Records from a data source
↓
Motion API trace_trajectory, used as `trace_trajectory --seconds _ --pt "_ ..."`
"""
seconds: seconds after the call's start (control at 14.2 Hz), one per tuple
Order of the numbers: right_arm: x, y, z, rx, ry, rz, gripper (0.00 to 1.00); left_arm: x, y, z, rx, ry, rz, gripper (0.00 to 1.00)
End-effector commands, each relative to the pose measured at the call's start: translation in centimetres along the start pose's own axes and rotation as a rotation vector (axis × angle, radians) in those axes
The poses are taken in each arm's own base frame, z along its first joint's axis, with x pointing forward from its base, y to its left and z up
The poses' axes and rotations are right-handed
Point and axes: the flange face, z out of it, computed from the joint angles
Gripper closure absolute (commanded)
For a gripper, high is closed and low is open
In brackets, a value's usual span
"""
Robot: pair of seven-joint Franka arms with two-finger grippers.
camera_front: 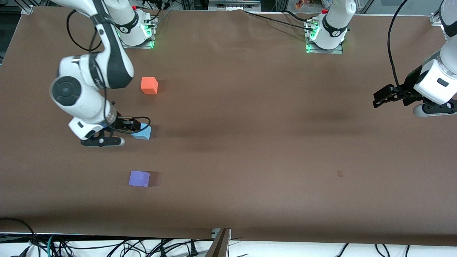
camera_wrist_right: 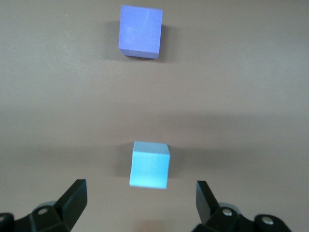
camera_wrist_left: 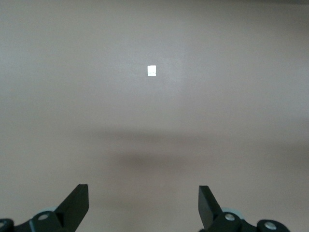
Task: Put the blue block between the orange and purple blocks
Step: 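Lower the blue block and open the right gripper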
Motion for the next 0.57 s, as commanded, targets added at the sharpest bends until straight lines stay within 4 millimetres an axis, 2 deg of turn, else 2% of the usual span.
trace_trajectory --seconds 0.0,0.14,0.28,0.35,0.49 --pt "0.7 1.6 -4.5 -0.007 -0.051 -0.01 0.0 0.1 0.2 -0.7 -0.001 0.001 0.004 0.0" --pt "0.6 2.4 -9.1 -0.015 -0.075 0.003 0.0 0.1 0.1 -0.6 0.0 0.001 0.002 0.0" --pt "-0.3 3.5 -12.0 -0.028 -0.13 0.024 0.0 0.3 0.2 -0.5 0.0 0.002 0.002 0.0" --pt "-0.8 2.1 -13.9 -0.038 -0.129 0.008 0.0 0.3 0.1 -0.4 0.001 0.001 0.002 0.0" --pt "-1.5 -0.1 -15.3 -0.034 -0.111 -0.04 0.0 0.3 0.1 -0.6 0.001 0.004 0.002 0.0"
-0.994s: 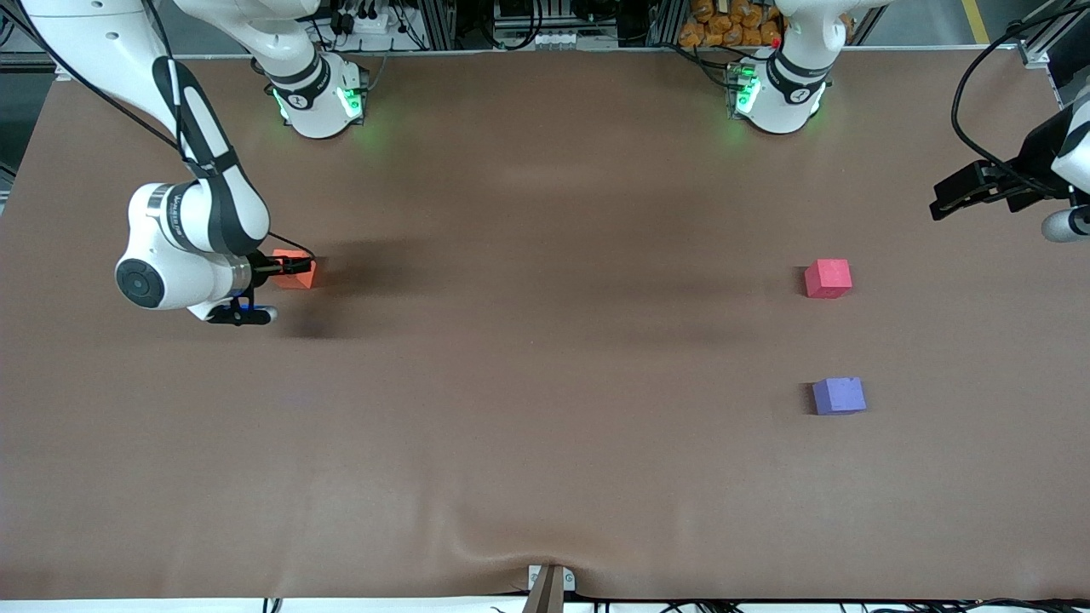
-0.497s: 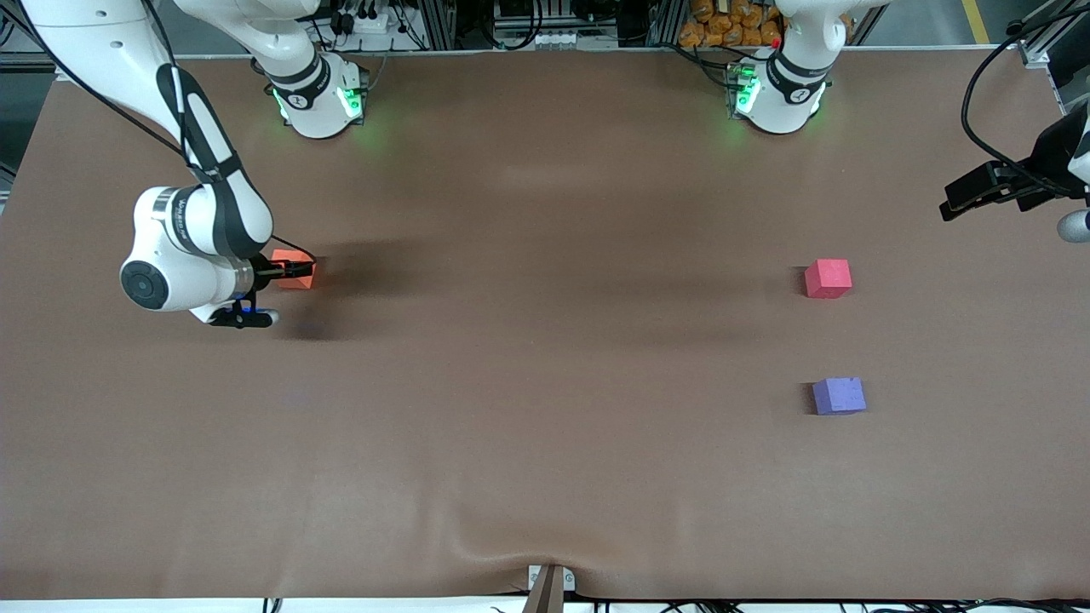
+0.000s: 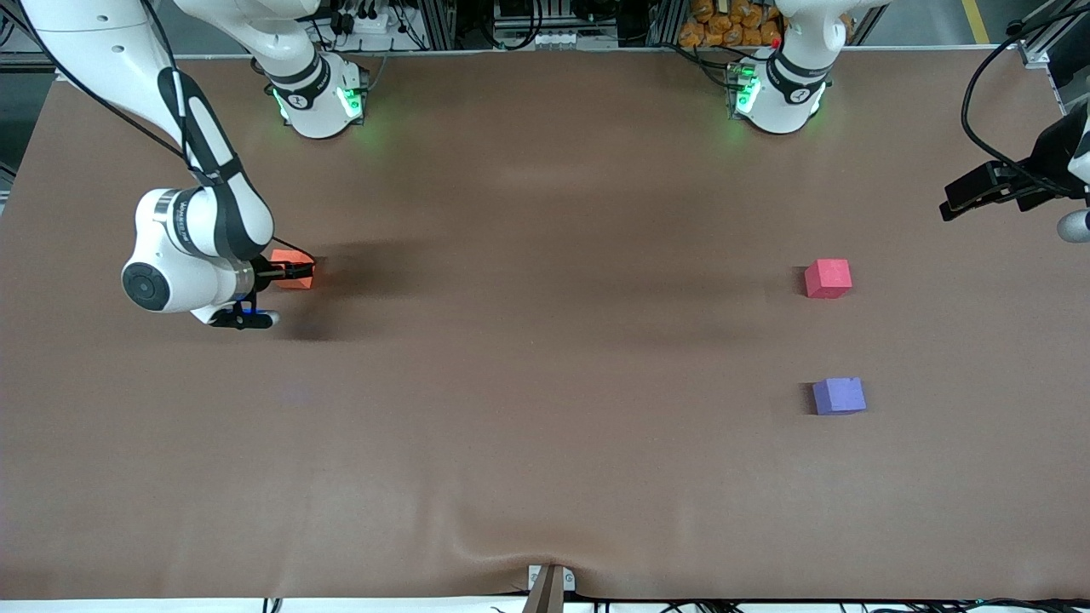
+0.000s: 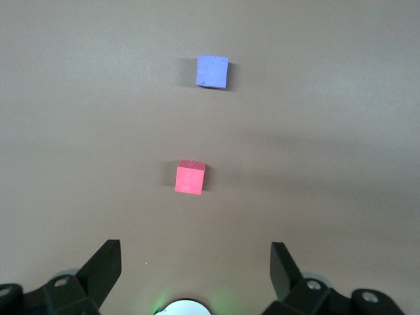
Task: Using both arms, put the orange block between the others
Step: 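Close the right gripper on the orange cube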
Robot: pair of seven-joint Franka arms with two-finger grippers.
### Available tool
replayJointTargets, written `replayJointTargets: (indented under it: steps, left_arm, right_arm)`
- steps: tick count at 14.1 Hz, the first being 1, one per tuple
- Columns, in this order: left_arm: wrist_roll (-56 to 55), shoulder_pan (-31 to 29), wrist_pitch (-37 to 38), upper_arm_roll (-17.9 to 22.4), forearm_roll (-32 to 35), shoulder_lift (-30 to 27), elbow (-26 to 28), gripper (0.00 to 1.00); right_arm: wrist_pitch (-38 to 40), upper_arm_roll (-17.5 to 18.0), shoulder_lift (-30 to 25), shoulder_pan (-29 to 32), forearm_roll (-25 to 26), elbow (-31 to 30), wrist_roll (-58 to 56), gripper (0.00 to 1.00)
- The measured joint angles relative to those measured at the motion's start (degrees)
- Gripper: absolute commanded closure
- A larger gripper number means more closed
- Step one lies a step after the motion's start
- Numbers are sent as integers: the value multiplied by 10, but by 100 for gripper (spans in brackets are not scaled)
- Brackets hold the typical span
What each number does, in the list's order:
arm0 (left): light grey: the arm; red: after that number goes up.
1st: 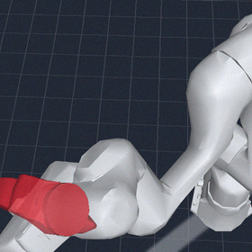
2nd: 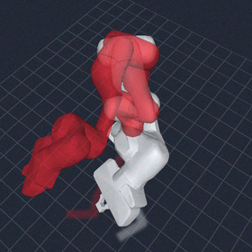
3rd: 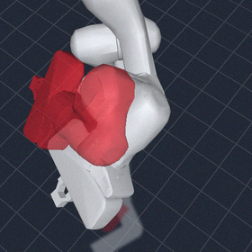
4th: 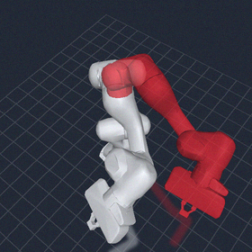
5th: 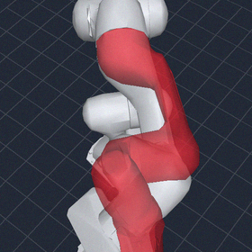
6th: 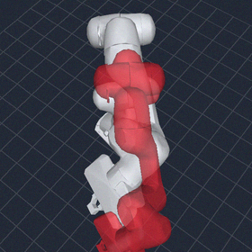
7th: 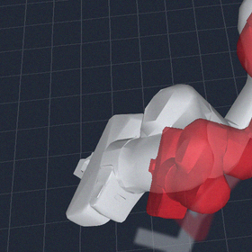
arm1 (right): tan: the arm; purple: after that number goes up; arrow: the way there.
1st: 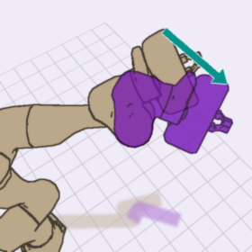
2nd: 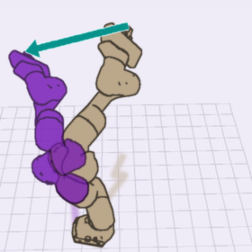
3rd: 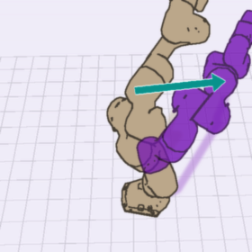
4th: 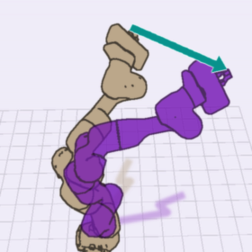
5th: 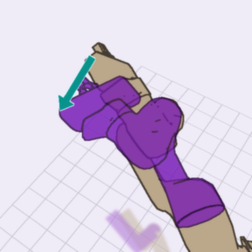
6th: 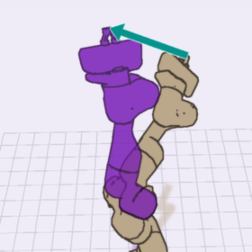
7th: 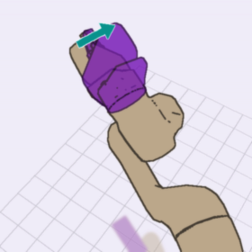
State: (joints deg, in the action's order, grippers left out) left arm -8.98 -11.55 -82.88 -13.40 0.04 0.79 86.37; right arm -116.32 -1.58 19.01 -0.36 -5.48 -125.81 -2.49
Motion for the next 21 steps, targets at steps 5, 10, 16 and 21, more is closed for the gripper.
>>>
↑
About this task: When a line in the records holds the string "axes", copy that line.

Answer for the task:
End-effector commands, each relative to the pose measured at the call's start: translation in centimetres along the start pose's own axes and rotation as a rotation vector (axis × angle, radians) in those axes
The poses' axes and rotations are right-handed
Point and axes: the flange face, z out of it, computed from the joint angles

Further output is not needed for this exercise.